(Source data)
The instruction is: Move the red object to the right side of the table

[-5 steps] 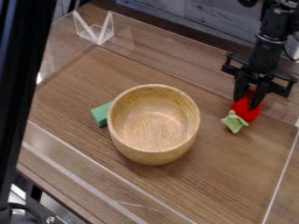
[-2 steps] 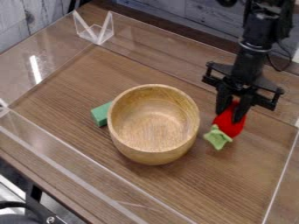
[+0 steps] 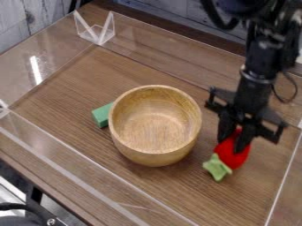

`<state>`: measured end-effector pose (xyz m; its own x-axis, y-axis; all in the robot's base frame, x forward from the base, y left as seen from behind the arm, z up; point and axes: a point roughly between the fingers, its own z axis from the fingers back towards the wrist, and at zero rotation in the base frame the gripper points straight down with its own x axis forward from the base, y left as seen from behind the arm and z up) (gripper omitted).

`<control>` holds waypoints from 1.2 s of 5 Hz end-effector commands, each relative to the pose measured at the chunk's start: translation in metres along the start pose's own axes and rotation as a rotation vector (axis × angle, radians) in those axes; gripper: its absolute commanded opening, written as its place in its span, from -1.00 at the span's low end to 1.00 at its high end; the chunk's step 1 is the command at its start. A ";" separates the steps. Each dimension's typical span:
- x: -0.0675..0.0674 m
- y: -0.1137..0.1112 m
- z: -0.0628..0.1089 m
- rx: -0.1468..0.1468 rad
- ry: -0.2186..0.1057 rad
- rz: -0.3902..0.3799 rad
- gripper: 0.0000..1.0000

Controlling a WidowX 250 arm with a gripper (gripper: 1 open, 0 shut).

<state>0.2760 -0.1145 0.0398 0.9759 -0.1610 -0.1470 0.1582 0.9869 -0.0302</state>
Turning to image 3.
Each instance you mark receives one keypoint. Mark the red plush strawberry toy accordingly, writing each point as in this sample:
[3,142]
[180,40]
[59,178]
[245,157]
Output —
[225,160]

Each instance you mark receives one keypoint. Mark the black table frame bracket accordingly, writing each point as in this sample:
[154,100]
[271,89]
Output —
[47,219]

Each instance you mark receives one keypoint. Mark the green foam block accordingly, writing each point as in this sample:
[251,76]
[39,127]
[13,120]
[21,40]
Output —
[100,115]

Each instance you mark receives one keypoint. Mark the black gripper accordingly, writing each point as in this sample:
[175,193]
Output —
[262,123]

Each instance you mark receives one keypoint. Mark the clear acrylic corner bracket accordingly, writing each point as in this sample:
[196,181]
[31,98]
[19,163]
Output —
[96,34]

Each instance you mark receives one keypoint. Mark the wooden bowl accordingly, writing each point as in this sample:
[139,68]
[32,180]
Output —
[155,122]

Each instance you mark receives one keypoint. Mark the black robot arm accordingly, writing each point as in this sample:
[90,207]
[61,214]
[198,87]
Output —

What the task requires:
Write out exactly the lines from the line holding "- x: -0.0675..0.0674 m" through the last line of the data, and nothing besides those lines.

Answer to this exercise:
- x: -0.0675..0.0674 m
- y: -0.1137..0.1112 m
- z: -0.0628..0.1089 m
- rx: -0.1468..0.1468 rad
- ry: -0.2186..0.1057 rad
- rz: -0.3902..0.3799 rad
- gripper: 0.0000..1.0000

Controlling a WidowX 250 arm with a gripper (gripper: 1 open, 0 shut).

<state>0.2760 -0.1145 0.0398 0.9759 -0.1610 -0.1470 0.1582 0.9869 -0.0302</state>
Turning to image 3.
Each instance you mark receives one keypoint. Mark the red plush strawberry toy accordingly, writing each point as in this sample:
[3,142]
[180,40]
[59,178]
[245,157]
Output —
[225,160]

Each instance you mark receives one keypoint. Mark the black table frame bracket accordingly, writing each point as in this sample:
[154,100]
[271,89]
Output —
[47,219]

Each instance you mark receives one keypoint. Mark the green foam block accordingly, writing each point as in this sample:
[251,76]
[39,127]
[13,120]
[21,40]
Output —
[100,115]

Each instance you mark receives one keypoint. Mark the black gripper accordingly, writing each point as in this sample:
[175,193]
Output —
[262,123]

Each instance you mark receives one keypoint. Mark the clear acrylic corner bracket accordingly, writing each point as in this sample:
[196,181]
[31,98]
[19,163]
Output —
[96,34]

Each instance you mark receives one keypoint. Mark the wooden bowl accordingly, writing each point as in this sample:
[139,68]
[32,180]
Output —
[155,122]

Each instance you mark receives one keypoint. Mark the black robot arm accordingly, writing each point as in this sample:
[90,207]
[61,214]
[198,87]
Output —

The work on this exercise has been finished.